Write the listing out again word for word, excluding any pictures.

#####

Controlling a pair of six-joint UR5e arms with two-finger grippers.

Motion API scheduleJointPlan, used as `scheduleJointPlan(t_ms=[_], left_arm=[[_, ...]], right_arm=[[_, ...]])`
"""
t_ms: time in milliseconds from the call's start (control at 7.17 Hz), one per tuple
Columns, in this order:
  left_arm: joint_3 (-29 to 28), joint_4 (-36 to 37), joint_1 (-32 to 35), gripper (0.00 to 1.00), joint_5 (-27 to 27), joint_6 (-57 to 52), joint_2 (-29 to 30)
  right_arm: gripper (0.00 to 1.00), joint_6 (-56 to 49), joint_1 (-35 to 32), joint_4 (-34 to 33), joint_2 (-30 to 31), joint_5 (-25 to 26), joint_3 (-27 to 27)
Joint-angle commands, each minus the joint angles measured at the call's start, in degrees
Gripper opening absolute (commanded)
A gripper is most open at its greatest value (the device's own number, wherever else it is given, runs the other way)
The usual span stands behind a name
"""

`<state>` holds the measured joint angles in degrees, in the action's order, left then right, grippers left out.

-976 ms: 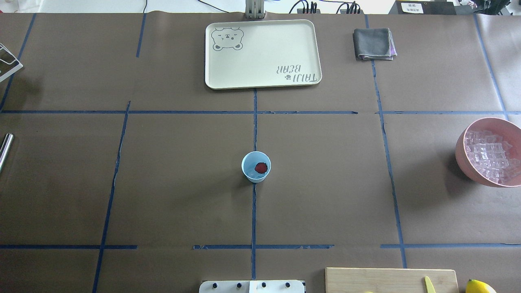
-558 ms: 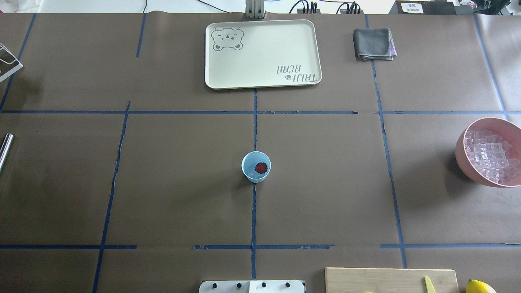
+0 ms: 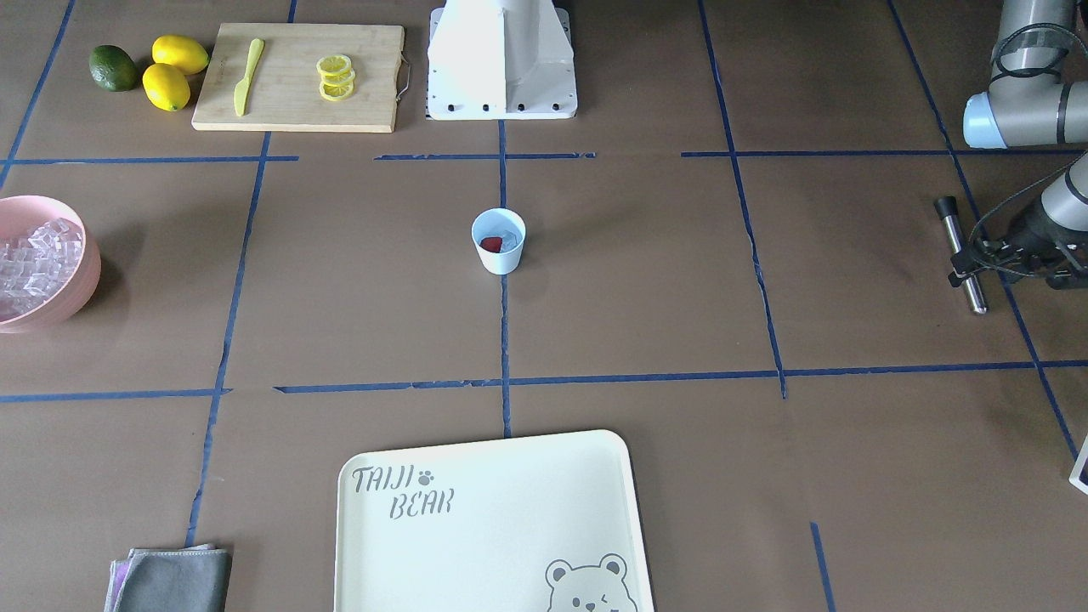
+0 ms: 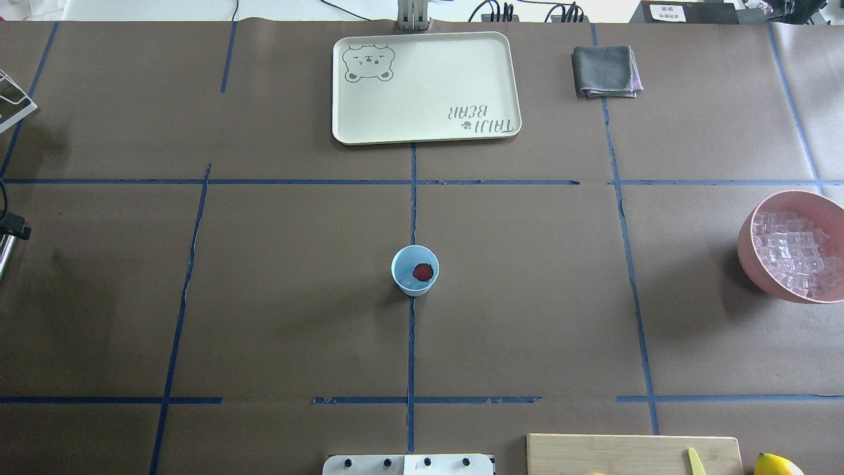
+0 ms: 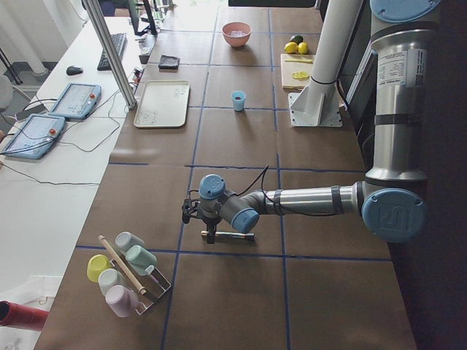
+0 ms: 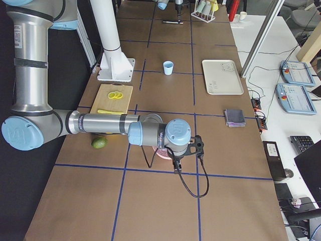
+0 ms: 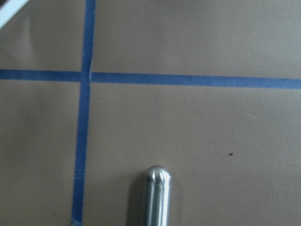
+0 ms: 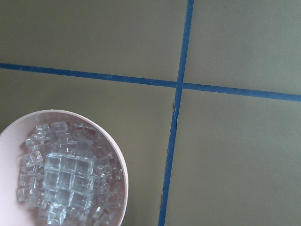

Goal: Mash ice and strawberries in cup
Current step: 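Grasp the steel pestle with the left gripper and lift it upright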

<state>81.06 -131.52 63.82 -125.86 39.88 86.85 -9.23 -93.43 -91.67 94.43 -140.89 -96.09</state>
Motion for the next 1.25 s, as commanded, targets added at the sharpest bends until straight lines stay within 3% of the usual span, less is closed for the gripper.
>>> scheduleJointPlan(t_ms=[0,418,836,1115], left_arm=[[-2.74,-3.65,-0.45,1.0,0.36,0.55,-0.36],[-3.1,-3.65,-0.54,0.99,0.36,0.9,-0.36],[-3.1,-3.74,-0.63,0.75,0.36,0.82,-0.27],[-3.01,-3.65,-1.24,0.72,0.36,0.73,-0.27]], right_arm=[[0.99,0.0,0.0,0.0,-0.13,0.0,-0.06],[0.99,0.0,0.0,0.0,-0.3,0.0,0.03],[0.99,0.0,0.0,0.0,-0.3,0.0,0.03],[0.99,0.0,0.0,0.0,-0.3,0.09,0.11]])
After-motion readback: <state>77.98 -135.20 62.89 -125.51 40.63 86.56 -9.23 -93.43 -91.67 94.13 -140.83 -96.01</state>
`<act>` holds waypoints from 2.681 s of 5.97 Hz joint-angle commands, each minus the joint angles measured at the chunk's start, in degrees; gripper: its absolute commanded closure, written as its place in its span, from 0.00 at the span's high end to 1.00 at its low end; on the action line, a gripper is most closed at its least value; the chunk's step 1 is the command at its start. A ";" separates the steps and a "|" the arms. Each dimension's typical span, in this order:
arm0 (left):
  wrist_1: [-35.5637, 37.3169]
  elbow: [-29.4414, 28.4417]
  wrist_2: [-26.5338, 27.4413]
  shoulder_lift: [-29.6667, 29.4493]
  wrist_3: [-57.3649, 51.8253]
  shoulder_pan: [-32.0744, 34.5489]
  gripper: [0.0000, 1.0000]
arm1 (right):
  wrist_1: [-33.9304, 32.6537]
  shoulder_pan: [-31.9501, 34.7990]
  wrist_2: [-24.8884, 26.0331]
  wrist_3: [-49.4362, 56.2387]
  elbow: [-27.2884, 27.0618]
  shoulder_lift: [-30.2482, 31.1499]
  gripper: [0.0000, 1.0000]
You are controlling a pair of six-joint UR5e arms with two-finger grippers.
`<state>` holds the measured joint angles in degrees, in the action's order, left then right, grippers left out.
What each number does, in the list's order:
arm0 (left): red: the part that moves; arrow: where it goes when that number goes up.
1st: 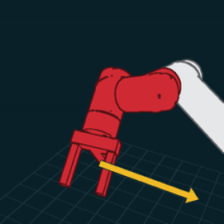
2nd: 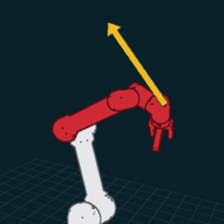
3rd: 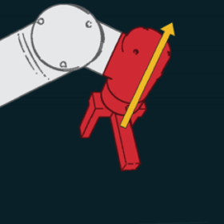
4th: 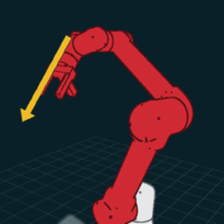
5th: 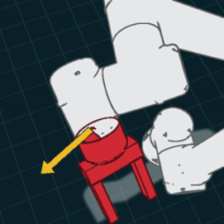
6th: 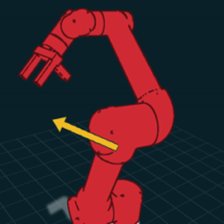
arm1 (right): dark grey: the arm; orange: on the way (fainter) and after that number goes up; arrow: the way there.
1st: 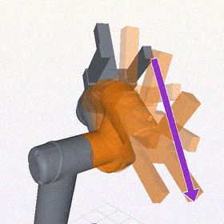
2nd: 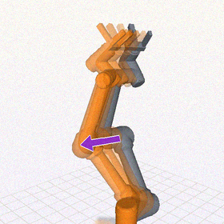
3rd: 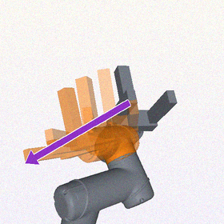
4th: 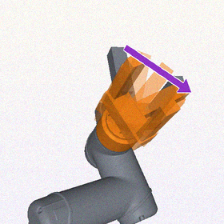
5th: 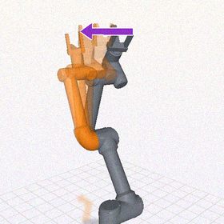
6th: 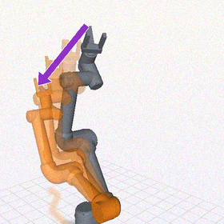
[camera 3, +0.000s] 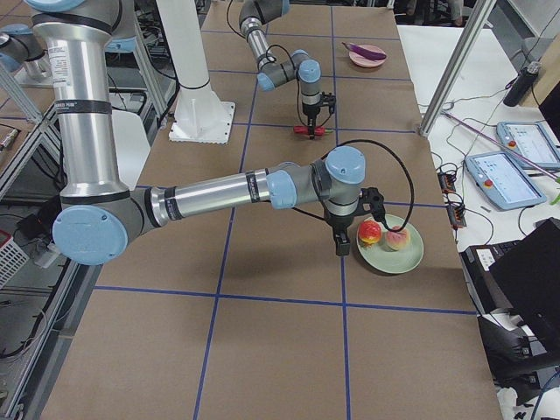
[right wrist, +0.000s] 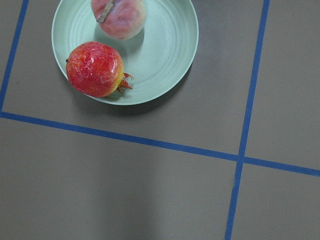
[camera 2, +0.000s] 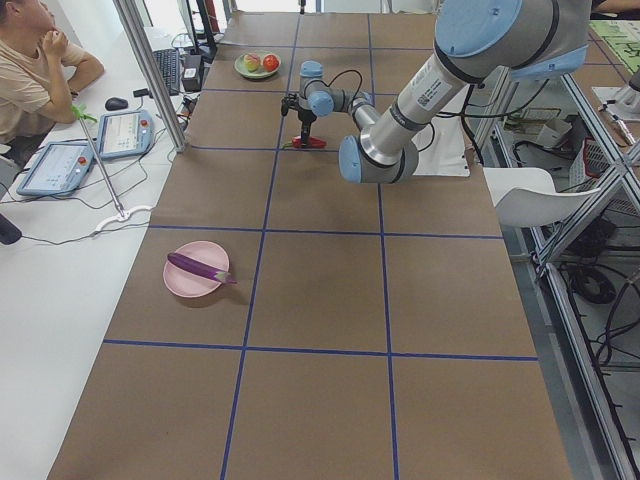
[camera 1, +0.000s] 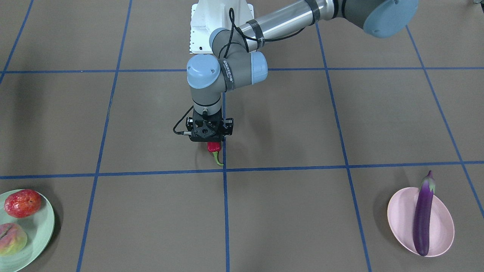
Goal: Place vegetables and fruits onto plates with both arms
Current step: 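Carry the chili pepper with the left gripper onto the pink plate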
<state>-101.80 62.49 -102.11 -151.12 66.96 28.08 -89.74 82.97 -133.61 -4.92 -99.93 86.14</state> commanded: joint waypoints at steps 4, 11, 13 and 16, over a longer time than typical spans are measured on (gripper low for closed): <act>3.27 3.43 -6.17 0.21 -10.72 13.18 0.00 | 0.00 0.00 -0.16 0.00 0.00 -0.01 1.00; -5.59 -11.77 -1.46 15.93 -64.68 36.08 0.09 | 0.09 -0.97 0.11 -0.09 0.00 -0.09 1.00; -7.53 -11.08 -1.25 17.18 -63.81 35.90 0.93 | 0.26 -1.40 0.11 -2.19 -0.18 -0.18 1.00; -7.62 -8.80 -1.68 17.70 -63.54 35.72 0.99 | 0.26 -1.41 0.11 -2.28 -0.18 -0.62 1.00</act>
<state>-109.35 53.08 -103.52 -133.49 3.42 63.79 -89.47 81.57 -133.51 -7.19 -100.11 85.60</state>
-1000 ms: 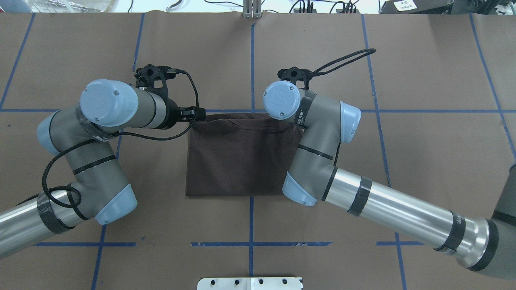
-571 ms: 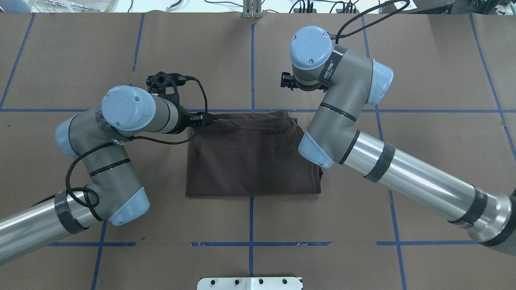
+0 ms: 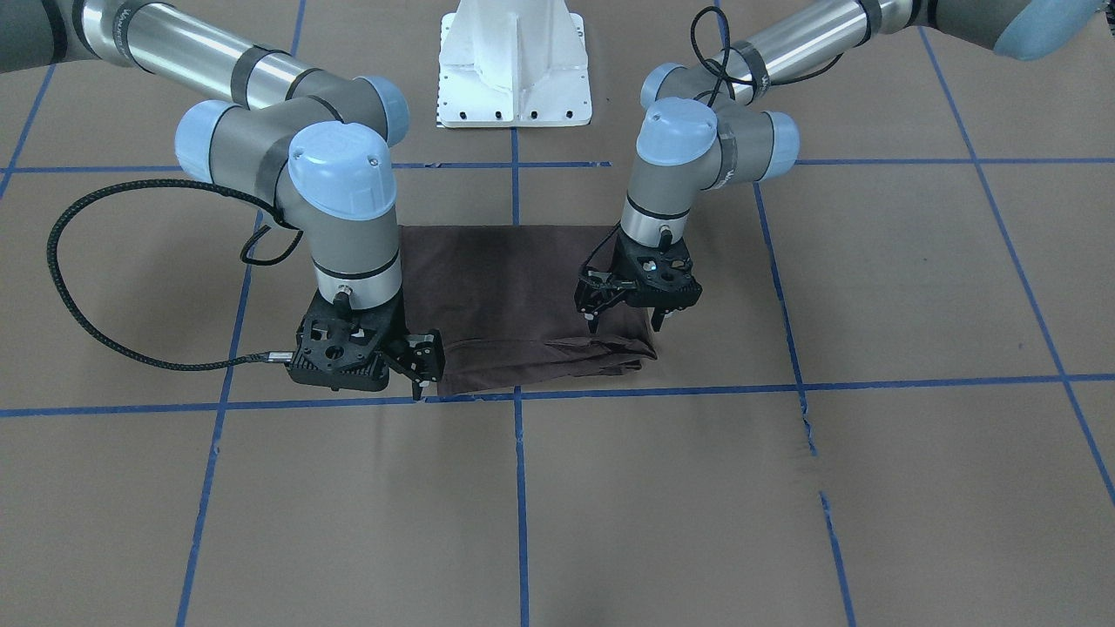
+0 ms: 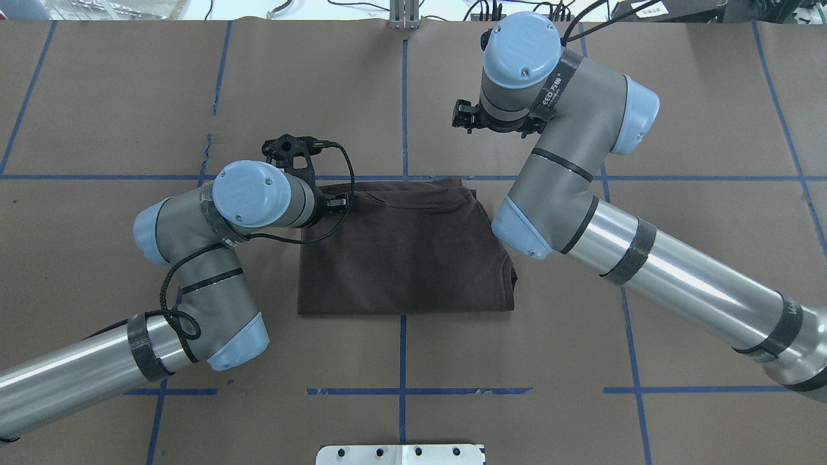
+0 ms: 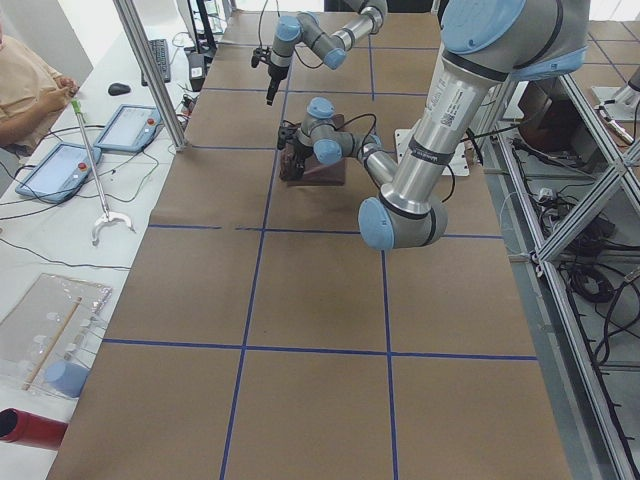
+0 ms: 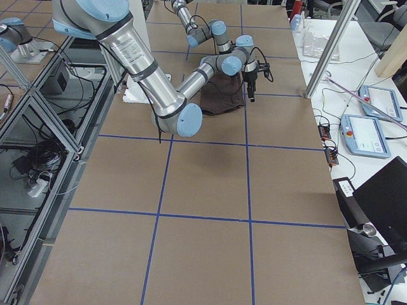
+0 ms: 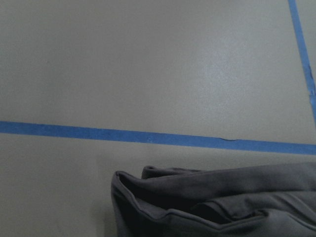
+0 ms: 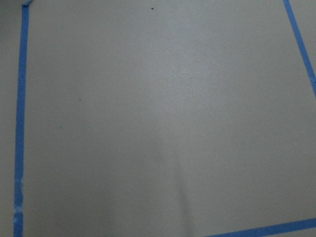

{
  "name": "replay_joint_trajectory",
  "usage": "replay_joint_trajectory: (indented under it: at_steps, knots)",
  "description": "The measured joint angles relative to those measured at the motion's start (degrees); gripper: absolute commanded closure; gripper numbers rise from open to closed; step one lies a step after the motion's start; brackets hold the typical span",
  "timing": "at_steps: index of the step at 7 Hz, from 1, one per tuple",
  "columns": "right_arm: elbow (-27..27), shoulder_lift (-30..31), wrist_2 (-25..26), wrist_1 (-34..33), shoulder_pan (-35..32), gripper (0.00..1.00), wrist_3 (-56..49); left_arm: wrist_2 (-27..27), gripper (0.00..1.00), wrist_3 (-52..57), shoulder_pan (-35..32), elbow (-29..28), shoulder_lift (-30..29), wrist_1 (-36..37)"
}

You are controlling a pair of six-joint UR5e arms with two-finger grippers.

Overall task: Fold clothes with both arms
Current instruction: 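Raise the left gripper off the shirt's far edge and draw it back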

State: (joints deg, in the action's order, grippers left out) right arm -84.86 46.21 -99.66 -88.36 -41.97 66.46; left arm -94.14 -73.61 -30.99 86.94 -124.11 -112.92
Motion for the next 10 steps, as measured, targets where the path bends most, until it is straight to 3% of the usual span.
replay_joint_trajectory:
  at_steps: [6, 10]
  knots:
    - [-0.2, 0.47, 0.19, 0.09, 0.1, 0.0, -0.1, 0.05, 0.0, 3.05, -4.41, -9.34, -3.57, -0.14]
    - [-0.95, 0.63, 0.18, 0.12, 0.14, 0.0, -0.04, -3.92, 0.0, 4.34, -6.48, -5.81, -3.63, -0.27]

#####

## SOLUTION FOR THIS PROBLEM
Controlling a pair of six-joint UR5e arms with two-finger grippers.

Motion API scheduleJointPlan, used as `scheduleJointPlan(t_ms=[_], left_arm=[[_, ...]], right_arm=[[_, ...]])`
"""
t_ms: time in milliseconds from the call's start (control at 7.17 Hz), one per tuple
Columns, in this order:
  left_arm: joint_3 (-29 to 28), joint_4 (-36 to 37), joint_1 (-32 to 35), gripper (0.00 to 1.00), joint_5 (-27 to 27), joint_6 (-57 to 52), joint_2 (-29 to 30)
  right_arm: gripper (0.00 to 1.00), joint_6 (-56 to 49), joint_1 (-35 to 32), joint_4 (-34 to 33), joint_2 (-30 to 31), joint_5 (-25 to 26), joint_3 (-27 to 27)
Joint-angle commands, each minus the joint angles measured at the call's start, in degrees
Gripper opening absolute (commanded)
A gripper is most open at its greatest value (the device's own number, wherever else it is given, runs the other way)
The usual span stands behind a name
"""

`<state>` holds the measured joint angles in degrees, in the action's order, left then right, grippers left out.

-976 ms: 
-558 ms: 
+0 ms: 
+0 ms: 
+0 ms: 
+0 ms: 
+0 ms: 
+0 ms: 

Goal: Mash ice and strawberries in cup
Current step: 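Grasp the steel pestle with the left gripper and lift it upright
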
<state>81.06 -131.52 63.82 -125.86 39.88 86.85 -9.23 -93.43 -91.67 94.43 -140.89 -96.09</state>
Motion for the next 1.25 s, as commanded, targets added at the sharpest bends until straight lines stay within 3% of the usual span, less is closed for the gripper.
>>> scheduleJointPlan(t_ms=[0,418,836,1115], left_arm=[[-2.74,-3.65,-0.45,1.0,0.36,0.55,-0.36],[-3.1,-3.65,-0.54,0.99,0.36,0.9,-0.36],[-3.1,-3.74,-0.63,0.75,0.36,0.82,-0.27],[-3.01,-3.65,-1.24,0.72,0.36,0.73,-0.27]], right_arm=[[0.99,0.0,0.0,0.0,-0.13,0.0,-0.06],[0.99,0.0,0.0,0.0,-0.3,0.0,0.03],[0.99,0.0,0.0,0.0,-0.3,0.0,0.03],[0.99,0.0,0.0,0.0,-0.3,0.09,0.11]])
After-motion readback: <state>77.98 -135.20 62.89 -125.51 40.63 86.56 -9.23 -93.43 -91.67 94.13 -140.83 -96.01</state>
`<act>` holds waypoints from 2.681 s of 5.97 Hz joint-angle commands, each minus the joint angles measured at the chunk's start, in degrees; gripper: its absolute commanded closure, written as its place in its span, from 0.00 at the span's high end to 1.00 at its low end; on the action line, a gripper is most closed at its least value; the chunk's step 1 is the command at its start. A ";" separates the steps and a "|" the arms. Each dimension's typical span, in this order:
arm0 (left):
  wrist_1: [-35.5637, 37.3169]
  elbow: [-29.4414, 28.4417]
  wrist_2: [-26.5338, 27.4413]
  shoulder_lift: [-29.6667, 29.4493]
  wrist_3: [-57.3649, 51.8253]
  shoulder_pan: [-32.0744, 34.5489]
  gripper: [0.0000, 1.0000]
arm1 (right):
  wrist_1: [-33.9304, 32.6537]
  shoulder_pan: [-31.9501, 34.7990]
  wrist_2: [-24.8884, 26.0331]
  wrist_3: [-49.4362, 56.2387]
  elbow: [-27.2884, 27.0618]
  shoulder_lift: [-30.2482, 31.1499]
  gripper: [0.0000, 1.0000]
You are controlling a pair of six-joint UR5e arms with two-finger grippers.
`<state>` holds the measured joint angles in degrees, in the action's order, left then right, grippers left out.
What each number does, in the list's order:
arm0 (left): red: the part that moves; arrow: where it goes when that number goes up.
1st: 
2nd: 
3rd: 
4th: 
5th: 
6th: 
arm1 (right): dark grey: the arm; orange: on the way (fainter) and after that number goes up; arrow: the way there.
1st: 
2nd: 
3rd: 
4th: 
5th: 
6th: 
[camera 3, +0.000s] 
[right wrist, +0.000s] 
[camera 2, +0.000s] 
[camera 1, +0.000s] 
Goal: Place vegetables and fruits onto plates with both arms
Current step: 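Carry the chili pepper with the left gripper onto the pink plate
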<state>-101.80 62.49 -102.11 -151.12 66.96 28.08 -89.74 82.97 -133.61 -4.92 -99.93 86.14</state> commanded: joint waypoints at steps 4, 11, 13 and 16, over a longer time than typical spans are measured on (gripper low for closed): <act>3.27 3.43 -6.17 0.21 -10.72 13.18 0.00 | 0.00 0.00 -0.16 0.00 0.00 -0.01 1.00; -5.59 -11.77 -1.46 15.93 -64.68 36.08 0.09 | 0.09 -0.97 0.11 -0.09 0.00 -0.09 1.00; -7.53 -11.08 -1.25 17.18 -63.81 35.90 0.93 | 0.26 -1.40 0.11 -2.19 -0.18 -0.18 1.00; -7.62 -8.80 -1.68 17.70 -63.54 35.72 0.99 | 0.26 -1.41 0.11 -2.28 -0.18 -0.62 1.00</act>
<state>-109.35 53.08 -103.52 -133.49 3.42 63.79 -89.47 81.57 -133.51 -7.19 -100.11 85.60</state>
-1000 ms: 
-571 ms: 
+0 ms: 
+0 ms: 
+0 ms: 
+0 ms: 
+0 ms: 
+0 ms: 

{
  "name": "replay_joint_trajectory",
  "usage": "replay_joint_trajectory: (indented under it: at_steps, knots)",
  "description": "The measured joint angles relative to those measured at the motion's start (degrees); gripper: absolute commanded closure; gripper numbers rise from open to closed; step one lies a step after the motion's start; brackets hold the typical span",
  "timing": "at_steps: index of the step at 7 Hz, from 1, one per tuple",
  "columns": "right_arm: elbow (-27..27), shoulder_lift (-30..31), wrist_2 (-25..26), wrist_1 (-34..33), shoulder_pan (-35..32), gripper (0.00..1.00), wrist_3 (-56..49); left_arm: wrist_2 (-27..27), gripper (0.00..1.00), wrist_3 (-52..57), shoulder_pan (-35..32), elbow (-29..28), shoulder_lift (-30..29), wrist_1 (-36..37)"
}

You are controlling a pair of six-joint UR5e arms with two-finger grippers.

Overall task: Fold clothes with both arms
Current instruction: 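Raise the left gripper off the shirt's far edge and draw it back
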
State: (joints deg, in the action's order, grippers left out) right arm -84.86 46.21 -99.66 -88.36 -41.97 66.46; left arm -94.14 -73.61 -30.99 86.94 -124.11 -112.92
Motion for the next 10 steps, as measured, targets where the path bends most, until it is straight to 3% of the usual span.
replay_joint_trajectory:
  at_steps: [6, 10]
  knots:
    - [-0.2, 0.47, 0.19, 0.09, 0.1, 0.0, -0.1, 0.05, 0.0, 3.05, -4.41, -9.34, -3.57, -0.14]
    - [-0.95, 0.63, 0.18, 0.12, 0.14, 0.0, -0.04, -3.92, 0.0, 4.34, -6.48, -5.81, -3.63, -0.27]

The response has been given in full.